In this story, Dual Learning-based Video Coding with Inception Dense Blocks (Liu PCS’19), by Fudan University and Waseda University, is reviewed. I read this because I work on video coding research. In this paper, two networks are used. One is for intra prediction using fully connected network (FCN). Another one is for in-loop filtering using convolutional neural network (CNN).
- For the FCN, the approach in IPFCN is used. So, it is not described here. (For interested, please read Sections 1 & 2 in IPCNN about the importance of video coding and the conventional HEVC intra coding.)
- For the CNN based filtering, a deeper network using Inception block is proposed.

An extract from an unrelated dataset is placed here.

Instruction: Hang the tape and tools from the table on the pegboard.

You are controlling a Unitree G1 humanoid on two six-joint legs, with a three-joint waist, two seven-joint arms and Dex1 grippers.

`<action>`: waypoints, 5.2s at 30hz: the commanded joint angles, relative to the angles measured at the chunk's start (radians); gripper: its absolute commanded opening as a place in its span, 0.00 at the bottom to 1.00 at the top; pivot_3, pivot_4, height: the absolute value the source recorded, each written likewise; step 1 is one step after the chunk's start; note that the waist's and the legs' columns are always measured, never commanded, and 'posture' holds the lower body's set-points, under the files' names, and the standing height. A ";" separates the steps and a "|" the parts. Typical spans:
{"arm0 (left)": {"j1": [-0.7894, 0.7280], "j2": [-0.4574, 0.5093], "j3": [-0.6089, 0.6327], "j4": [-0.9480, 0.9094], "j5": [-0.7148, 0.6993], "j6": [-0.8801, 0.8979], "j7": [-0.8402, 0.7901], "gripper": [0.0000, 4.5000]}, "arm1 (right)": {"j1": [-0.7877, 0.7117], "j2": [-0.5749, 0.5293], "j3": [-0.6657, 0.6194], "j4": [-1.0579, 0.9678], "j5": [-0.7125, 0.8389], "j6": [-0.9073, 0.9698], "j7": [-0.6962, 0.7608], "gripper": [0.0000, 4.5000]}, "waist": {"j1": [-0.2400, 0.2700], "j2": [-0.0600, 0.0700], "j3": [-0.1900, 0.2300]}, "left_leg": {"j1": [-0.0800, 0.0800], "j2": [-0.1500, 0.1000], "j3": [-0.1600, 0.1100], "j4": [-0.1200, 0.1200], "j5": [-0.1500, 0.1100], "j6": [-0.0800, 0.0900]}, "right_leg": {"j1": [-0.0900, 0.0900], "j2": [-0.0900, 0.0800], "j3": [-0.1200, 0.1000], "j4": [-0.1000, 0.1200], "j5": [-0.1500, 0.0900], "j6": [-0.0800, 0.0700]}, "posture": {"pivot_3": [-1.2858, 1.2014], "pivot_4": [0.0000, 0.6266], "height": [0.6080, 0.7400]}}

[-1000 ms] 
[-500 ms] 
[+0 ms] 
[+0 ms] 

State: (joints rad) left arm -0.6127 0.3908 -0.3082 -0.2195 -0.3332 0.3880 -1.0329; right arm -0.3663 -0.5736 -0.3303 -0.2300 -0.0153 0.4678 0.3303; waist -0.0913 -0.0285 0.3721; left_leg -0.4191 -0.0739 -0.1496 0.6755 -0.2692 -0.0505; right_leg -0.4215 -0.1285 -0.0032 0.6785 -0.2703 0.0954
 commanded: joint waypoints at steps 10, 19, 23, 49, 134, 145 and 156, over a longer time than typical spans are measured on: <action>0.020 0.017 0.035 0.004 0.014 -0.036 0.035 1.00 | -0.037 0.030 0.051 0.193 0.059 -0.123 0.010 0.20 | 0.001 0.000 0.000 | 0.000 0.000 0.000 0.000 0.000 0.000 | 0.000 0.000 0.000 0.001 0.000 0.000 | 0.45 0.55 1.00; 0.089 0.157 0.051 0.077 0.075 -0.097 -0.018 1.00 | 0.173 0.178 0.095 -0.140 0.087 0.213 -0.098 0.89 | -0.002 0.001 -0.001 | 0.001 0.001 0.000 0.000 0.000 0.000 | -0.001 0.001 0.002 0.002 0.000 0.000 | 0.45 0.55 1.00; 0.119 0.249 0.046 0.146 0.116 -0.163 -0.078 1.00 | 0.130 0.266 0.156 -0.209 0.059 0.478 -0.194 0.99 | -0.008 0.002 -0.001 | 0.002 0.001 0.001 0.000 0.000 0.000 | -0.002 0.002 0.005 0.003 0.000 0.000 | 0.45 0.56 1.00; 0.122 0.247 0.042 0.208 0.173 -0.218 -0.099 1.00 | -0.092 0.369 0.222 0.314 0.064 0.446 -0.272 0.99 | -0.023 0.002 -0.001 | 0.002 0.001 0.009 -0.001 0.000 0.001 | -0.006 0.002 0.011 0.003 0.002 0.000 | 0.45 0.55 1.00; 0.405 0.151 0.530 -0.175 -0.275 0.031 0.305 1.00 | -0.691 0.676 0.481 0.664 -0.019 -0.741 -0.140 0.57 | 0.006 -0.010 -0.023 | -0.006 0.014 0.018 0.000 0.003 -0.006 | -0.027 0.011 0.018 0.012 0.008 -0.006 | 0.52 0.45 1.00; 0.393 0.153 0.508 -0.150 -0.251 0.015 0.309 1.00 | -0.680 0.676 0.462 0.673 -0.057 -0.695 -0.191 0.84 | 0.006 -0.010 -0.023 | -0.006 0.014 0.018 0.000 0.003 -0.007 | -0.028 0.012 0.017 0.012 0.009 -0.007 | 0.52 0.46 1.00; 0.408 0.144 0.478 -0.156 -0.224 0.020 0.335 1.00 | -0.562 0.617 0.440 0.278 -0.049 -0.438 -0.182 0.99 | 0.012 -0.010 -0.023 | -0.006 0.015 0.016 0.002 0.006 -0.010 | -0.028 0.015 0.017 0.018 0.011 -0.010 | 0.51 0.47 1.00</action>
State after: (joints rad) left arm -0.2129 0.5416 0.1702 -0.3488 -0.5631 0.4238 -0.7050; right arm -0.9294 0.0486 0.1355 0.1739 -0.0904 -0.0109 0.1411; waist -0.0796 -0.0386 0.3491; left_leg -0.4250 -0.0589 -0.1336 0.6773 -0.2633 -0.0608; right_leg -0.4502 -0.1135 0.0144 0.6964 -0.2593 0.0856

This is an approach attending the “Grand Challenge on Short Video Coding” in 2019 PCS. And it is published in 2019 PCS. (Sik-Ho Tsang @ Medium)
Outline
- Convolutional Network-based Reconstruction Filtering
- Experimental Results
1. Convolutional Network-based Reconstruction Filtering
- Pre-Processing (Green): Two convolutional layers of 64 feature maps with kernel size is 3×3, which helps to improve the extraction of basic features.
- Inception Block (Orange): 12 Inception network blocks, originated in Inception-v3, with modification, are used to further extract the features. It composed of three branches as shown at the right of the figure above.
- Each branch has a 32 feature maps convolutional layers with kernel size is 1×1 as the first layer.
- In order to extract the features from different receptive fields, the two convolution layers with kernel size are 1×3 and 3×1 are connected to the first layer in one of the branches.
- In addition, another branch is connected to a convolution layer with a kernel size of 3×3 serially, and then connected with two convolution layers of 1×3 and 3×1 convolution kernels in parallel.
- Different with the original Inception-v3, the pooling layer is removed.
- Post-Processing (Purple): A convolutional layer with a kernel size of 3×3 is used and only one feature maps is outputted.
- ReLU is used for all convolutional layers except the last layer.
- The input to the designed network is 32×32 reconstructed block from HM.
- It is block-level filtering approach. For YUV420, a CTU with the size 64×64 is divided into four 32×32 luminance component blocks and two 32×32 chroma component blocks.
- MSE is used as the loss function:
- (The paper title mentioning Dense Block, but there is no Dense Block from DenseNet.)
2. Experimental Results
2.1. Training
- The training dataset is DIV2K, which consisted of 900 images with a resolution of 2K.
- Four models are trained with different Quantization Parameter (QP) bands.
- HM-16.20 is used.
2.2. PCS Grand Challenge Short Videos
- AI: All Intra, all frames are coded as intra frame
- RA: Random Access, frames are coded with hierarchical-B structure.
- AI: BD-rate saving of at most 12.83% and on average 10.24% are obtained for the luminance component. BD-rate saving of 12.41% and 14.24% for the chrominance components are obtained respectively.
- RA: The YUV components obtain BD-rate saving on average of 3.57% 5.38% and 4.61%, and the luminance component obtains at most 7.09% BD-rate saving with sequence 13.
- Left: In the face area of the blue box as shown above, we can clearly see the contouring and blocking artifacts.
- Right: On the other hand, these artifacts are well eliminated and the face is smoother and plumper.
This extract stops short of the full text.